We then enter inside the loop where we perform the following steps:
-
While (Stack1’s size() > 0)
- The popped node’s Right Child (Rc) is entered in stack2 and printed if it exists.
- The popped node’s Left Child (Lc) is entered in stack2 and printed if it exists.
-
While (Stack2’s size() > 0)
- The popped node’s Left Child (Lc) is entered in stack1 and printed if it exists.
- The popped node’s Right Child (Rc)is entered in stack1 and printed if they exist.
Let us do a dry run on this tree for a better understanding:
Stack1 - [8] Stack2 - [ ]. Also, Root ie 8 is printed.
We enter the while loop:
- So, 8 is popped from Stack1 and its Rc(10) and Lc(3) are added in Stack2.
Stack1 =[] Stack2 = [3, 10] and 10 3 are printed.
2. So, 3 is popped from Stack2, and its Lc(1) and Rc(6) are added in Stack1.
Stack1 =[6,1] Stack2 = [10] and 1 6 are printed.
3. 10 is popped from Stack2 and its Rc(14) is added in Stack1. (Lc of 10 does not exist).

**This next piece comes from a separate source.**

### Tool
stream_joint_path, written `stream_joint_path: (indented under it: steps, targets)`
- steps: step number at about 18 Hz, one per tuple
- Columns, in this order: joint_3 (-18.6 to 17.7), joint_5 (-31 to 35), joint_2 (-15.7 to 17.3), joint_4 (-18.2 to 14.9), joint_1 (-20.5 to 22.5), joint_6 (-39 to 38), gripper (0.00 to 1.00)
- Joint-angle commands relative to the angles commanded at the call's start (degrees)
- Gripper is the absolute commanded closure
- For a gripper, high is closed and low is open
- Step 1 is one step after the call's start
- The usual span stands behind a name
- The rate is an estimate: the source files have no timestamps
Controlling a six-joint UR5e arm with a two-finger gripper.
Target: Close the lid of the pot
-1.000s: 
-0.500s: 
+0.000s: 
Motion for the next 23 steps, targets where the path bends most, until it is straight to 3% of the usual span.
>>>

Stack1 =[14, 6,1] Stack2 = [ ] and 14 is printed.
4. Similarly, 14 is popped from Stack1, and its Rc(13) is added in Stack2. (Lc of 14 does not exist).
Stack1 =[6,1] Stack2 = [13] and 13 is printed.
5. 6 is popped from Stack1 and its Rc(7) and Lc(4) are added in Stack2.
Stack1 =[1] Stack2 = [4,7,13] and 7, 4 are printed.
6. 1 is popped from Stack1. Lc and Rc of 1 do not exist.
Stack1 =[] Stack2 = [4,7,13]
7. 4 is popped from Stack2. Lc and Rc of 4 do not exist.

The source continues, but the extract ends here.